**Work required:** The result should be every line in the data below that carries the string "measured".

**Information provided:**
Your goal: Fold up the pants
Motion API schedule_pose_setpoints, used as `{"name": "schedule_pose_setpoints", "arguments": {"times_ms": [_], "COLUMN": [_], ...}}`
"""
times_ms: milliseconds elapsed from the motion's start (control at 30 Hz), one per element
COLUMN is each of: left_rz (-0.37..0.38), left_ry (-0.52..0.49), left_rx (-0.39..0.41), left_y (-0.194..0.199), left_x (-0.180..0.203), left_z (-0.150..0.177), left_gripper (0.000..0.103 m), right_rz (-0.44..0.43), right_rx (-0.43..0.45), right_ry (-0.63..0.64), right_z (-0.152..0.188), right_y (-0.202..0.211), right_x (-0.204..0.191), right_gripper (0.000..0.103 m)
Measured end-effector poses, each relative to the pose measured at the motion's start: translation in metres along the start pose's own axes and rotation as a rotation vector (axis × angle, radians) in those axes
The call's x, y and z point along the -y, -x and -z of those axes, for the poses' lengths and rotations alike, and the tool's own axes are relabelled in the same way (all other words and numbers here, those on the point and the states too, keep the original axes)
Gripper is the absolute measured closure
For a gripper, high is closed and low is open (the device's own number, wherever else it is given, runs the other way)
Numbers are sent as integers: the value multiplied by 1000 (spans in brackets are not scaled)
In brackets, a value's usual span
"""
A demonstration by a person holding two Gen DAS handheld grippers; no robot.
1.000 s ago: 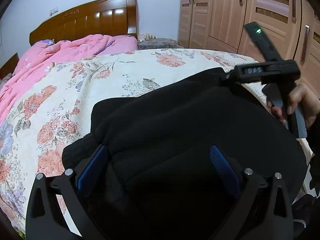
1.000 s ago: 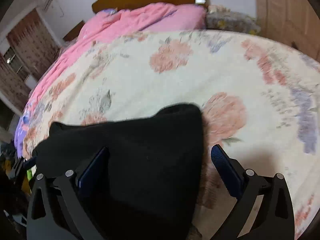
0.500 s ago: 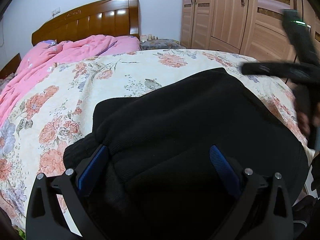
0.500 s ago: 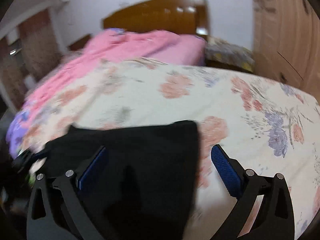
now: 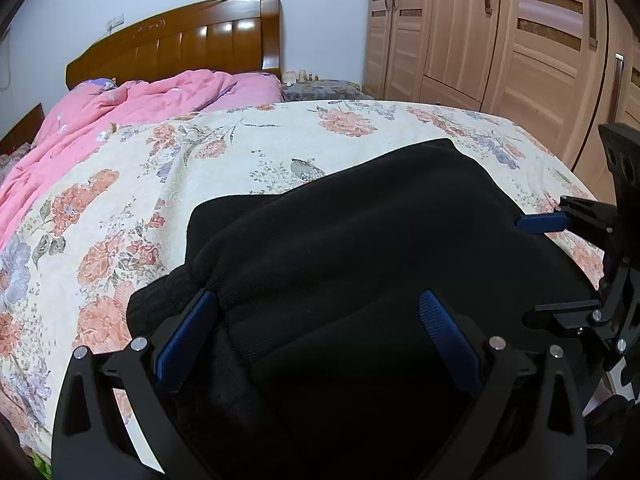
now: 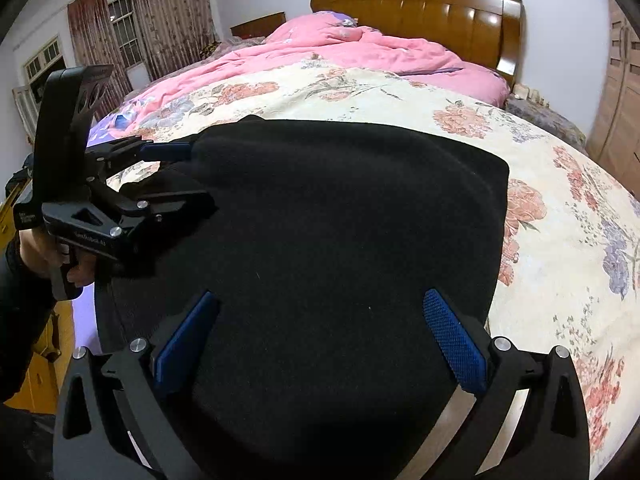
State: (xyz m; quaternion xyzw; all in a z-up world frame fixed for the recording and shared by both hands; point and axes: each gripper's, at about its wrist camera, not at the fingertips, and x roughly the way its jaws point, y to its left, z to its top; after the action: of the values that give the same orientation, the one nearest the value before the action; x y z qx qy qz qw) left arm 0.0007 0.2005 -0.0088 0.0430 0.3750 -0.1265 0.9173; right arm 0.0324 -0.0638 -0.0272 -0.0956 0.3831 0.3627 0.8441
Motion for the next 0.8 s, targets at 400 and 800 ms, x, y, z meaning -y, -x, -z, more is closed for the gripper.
{"name": "schedule_pose_setpoints", "arguments": {"times_ms": [400, 800], "left_rz": [-21, -60], "left_ry": [-96, -51], "left_rx": [-48, -49], "left_y": [-10, 30], "left_x": [42, 57], "left_z": [-8, -13], "left_gripper": [2, 2], "right_rz": [13, 98], "right_rx": [25, 147], "right_ry": [-66, -90], "right_z": [25, 18], "right_y": [26, 111], "right_x": [14, -7], "right_gripper": [4, 5]}}
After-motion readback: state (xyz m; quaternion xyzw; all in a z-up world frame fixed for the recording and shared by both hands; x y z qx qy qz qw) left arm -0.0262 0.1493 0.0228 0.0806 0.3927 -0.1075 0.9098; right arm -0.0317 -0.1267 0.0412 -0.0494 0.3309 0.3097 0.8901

**Solution for this exercise:**
Measured end-effector poses, each relative to the pose measured at the motion's start: translation in metres along the start pose's own axes and rotation as a rotation vector (axis × angle, radians) in those axes
Gripper is the absolute measured closure

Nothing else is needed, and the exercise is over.